Product / application security reviews

  • Data classification is the primary lever—systems that process confidential data generally outrank those limited to public data.
  • Release status matters—a production service usually outranks an in-development prototype.
  • A third tie-breaker can be dependency breadth or release date; both are defensible in practice.

Overall, the bias should be: protect critical data for existing customers before less essential exposure for hypothetical future customers, unless the business explicitly chooses otherwise.

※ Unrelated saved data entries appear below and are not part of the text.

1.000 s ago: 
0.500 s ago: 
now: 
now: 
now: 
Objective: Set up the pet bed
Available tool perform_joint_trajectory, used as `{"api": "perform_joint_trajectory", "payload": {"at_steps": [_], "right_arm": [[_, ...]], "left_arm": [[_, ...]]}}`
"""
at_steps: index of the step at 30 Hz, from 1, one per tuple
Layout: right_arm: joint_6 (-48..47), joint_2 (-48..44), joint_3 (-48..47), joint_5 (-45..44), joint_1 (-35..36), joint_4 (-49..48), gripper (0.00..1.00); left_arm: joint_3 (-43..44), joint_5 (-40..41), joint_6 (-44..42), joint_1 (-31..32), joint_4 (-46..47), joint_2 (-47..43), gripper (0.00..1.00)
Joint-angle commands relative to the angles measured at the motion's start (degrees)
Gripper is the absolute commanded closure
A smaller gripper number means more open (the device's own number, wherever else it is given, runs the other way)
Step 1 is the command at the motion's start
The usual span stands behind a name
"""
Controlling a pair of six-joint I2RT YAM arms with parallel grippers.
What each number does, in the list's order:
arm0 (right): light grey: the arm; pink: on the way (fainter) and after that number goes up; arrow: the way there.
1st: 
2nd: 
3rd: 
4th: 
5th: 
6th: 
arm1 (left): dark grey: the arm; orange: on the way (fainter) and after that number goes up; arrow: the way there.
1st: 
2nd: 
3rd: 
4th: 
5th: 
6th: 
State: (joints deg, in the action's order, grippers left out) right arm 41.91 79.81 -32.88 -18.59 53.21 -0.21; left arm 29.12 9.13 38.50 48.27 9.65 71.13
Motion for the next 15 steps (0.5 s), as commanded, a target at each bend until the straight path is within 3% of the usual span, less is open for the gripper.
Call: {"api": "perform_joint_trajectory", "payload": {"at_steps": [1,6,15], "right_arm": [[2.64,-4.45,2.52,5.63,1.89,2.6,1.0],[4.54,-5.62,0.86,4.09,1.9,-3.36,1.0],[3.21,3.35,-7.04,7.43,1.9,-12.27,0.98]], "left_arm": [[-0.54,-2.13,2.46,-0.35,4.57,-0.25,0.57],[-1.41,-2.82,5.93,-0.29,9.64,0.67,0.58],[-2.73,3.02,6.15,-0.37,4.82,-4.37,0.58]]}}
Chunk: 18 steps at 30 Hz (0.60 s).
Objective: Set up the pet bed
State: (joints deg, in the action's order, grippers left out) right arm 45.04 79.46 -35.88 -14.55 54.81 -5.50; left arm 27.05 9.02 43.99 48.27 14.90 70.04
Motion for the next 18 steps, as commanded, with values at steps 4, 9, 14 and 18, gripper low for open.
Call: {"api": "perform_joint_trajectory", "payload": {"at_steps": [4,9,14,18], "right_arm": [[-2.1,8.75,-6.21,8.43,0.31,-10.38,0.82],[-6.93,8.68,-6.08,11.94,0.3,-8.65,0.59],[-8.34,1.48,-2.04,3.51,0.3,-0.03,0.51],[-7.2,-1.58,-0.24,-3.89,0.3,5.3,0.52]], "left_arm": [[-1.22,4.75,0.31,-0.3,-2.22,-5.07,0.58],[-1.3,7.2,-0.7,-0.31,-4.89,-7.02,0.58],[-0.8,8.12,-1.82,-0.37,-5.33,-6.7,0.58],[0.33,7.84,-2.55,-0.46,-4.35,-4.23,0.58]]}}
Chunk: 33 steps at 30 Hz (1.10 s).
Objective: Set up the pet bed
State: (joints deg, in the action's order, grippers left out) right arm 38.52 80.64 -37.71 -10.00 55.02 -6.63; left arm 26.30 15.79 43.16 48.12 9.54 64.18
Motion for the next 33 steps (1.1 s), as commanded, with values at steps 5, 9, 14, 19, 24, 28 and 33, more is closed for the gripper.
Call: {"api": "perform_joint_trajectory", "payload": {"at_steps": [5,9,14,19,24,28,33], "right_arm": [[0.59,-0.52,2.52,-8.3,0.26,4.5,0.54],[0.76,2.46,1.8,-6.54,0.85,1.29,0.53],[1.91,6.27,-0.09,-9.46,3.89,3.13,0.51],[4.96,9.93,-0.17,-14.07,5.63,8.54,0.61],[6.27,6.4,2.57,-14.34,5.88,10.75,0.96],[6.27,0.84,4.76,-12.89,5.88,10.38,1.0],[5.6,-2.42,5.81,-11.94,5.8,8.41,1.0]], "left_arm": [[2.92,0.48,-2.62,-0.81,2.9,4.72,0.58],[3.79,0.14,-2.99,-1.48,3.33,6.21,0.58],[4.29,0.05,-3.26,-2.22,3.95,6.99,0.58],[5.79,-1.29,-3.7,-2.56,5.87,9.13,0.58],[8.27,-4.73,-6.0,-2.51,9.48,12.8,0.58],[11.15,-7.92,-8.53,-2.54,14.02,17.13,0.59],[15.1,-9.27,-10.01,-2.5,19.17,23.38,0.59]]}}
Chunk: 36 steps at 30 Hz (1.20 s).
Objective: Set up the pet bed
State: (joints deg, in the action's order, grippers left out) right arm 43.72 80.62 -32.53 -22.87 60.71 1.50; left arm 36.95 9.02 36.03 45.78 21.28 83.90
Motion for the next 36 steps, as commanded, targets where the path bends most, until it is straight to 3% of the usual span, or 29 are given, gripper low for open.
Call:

Security testing and vulnerability management

A security bug bar (severity and exploitability rubric) usually drives prioritization here. Microsoft’s sample security bug bar is a rich reference (Microsoft may redirect to learn.microsoft.com). In practice, many teams anchor on CVSS 3.1 and customize which sub-metrics matter for their environment—see the CVSS 3.1 calculator.

Incident response

IR is time-sensitive. In general:

  • Fresh, high-impact zero-days or equivalents take precedence over stale noise.
  • Production outages or acute customer harm need immediate attention.
  • Non-emergency work is often ordered by customer impact (for example scale of affected users times severity per case)—exact formulas matter less than a transparent, agreed rule.

Finally, playbooks should exist before the fire: document response patterns under your security architecture review process. It is too late to invent the emergency plan when the incident has already started.


Final words

Security risk is business risk. Prioritization of security work should track business priorities at macro and micro scales. That judgment is not only a manager’s job—it is part of what it means to be a professional security engineer, and it keeps the role anchored to the value only security can provide: protection.